Even in circumstances where the stay would otherwise apply, you can lose its protection through your own actions. The stay won’t protect you from collection efforts if:
a. you had a previous bankruptcy case pending within a year of your current bankruptcy filing, or
b. you don’t meet the deadlines for dealing with property that serves as collateral for a secured debt.
7. Can I file multiple bankruptcy cases and still receive the protection of the automatic stay?
Under the new bankruptcy law, the automatic stay will last only 30 days if you had a prior bankruptcy case pending within the year before you file, unless you can obtain a court order to extend it.
8. Does the automatic stay stop an eviction case?

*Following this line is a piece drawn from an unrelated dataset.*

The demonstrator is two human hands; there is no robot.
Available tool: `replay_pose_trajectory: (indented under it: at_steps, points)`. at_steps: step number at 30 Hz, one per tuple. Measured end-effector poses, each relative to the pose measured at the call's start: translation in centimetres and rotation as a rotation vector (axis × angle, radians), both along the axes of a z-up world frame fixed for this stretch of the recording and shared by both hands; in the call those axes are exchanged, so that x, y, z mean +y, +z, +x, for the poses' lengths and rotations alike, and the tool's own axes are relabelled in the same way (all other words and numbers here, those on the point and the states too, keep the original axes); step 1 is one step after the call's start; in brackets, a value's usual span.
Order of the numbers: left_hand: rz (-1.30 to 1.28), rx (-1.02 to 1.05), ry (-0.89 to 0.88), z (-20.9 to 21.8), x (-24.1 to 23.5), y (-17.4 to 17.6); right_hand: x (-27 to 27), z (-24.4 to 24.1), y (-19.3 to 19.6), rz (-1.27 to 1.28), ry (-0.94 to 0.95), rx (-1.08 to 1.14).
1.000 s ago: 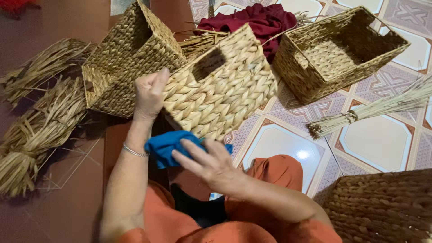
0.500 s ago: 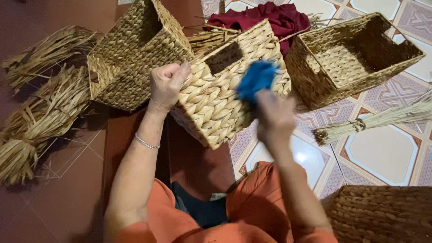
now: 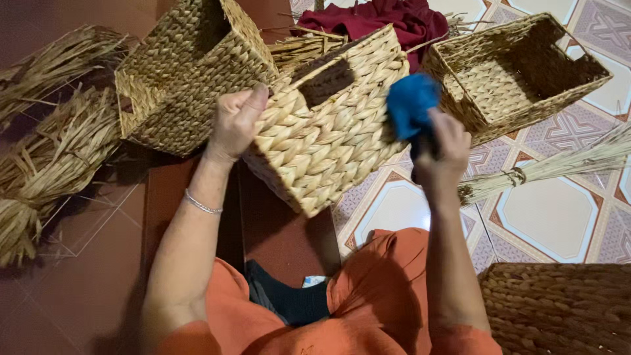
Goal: The person wipes the exterior and interior surfaces of a rectangular woven basket using a blue cloth. They rotate the basket to clean all sides and the inside, then place it back among other similar baskets.
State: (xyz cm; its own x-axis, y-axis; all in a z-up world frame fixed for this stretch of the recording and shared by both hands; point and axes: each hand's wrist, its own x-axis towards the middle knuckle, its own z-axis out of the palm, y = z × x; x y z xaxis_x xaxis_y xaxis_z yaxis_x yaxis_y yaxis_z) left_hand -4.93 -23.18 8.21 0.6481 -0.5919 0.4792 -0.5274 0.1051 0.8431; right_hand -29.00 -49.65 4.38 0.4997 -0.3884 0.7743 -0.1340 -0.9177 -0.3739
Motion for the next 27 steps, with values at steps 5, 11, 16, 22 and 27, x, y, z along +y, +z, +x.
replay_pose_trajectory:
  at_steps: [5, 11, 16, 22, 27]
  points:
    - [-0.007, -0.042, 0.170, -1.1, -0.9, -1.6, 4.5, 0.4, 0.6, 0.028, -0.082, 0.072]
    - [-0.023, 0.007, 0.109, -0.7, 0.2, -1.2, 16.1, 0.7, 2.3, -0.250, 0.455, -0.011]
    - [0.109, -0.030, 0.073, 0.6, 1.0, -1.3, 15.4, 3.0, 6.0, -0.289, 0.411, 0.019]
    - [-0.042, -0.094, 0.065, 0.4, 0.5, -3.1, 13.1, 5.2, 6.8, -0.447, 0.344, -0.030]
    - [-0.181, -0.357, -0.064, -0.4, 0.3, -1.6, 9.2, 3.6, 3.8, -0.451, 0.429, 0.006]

In the past, many people filed for chapter 7 to stop the sheriff from enforcing a judgment for possession or an eviction order. While landlords could come into court and ask the judge to lift the automatic stay and let the eviction proceed, many landlords didn’t know they had this right-and many others didn’t have the wherewithal to hire attorneys. In other words, filing for chapter 7 often stops court-ordered evictions from continuing for the duration of the bankruptcy (typically, four to six months).

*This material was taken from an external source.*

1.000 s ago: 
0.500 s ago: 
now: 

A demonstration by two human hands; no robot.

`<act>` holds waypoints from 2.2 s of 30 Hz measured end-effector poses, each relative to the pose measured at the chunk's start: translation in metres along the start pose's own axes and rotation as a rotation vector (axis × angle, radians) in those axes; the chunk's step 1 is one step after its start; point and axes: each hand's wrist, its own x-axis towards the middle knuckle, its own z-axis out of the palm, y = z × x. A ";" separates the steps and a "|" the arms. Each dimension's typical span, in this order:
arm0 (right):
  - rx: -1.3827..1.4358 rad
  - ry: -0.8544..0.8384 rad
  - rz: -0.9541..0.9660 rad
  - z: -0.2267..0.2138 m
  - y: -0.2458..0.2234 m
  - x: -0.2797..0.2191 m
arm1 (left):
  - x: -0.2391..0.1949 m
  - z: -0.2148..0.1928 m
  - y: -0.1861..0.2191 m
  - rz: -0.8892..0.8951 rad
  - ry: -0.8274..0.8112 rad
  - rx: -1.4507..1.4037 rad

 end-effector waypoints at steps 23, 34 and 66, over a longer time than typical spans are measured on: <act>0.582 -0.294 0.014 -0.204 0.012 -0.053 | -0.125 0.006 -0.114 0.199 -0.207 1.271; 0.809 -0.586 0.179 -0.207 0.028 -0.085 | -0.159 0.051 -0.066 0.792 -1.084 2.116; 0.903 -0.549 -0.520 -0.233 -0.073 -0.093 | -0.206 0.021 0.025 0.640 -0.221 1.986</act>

In today’s world the law is quite different. The new bankruptcy law gives landlords the right to immediately evict a tenant, despite the automatic stay if:
• the landlord got a judgment for possession before he tenant filed for bankruptcy (if the judgment as for nonpayment of rent, there is a possible exception to this rule, discussed below), or
• the landlord is evicting the tenant for endangering he property or the illegal use of controlled substances on the property.
If the landlord does not already have a judgment at the time you file, and if he wants to evict you, then the automatic stay will prevent the landlord from beginning or continuing with eviction case. However, the landlord can always request the court to lift the stay, and many times these requests are granted.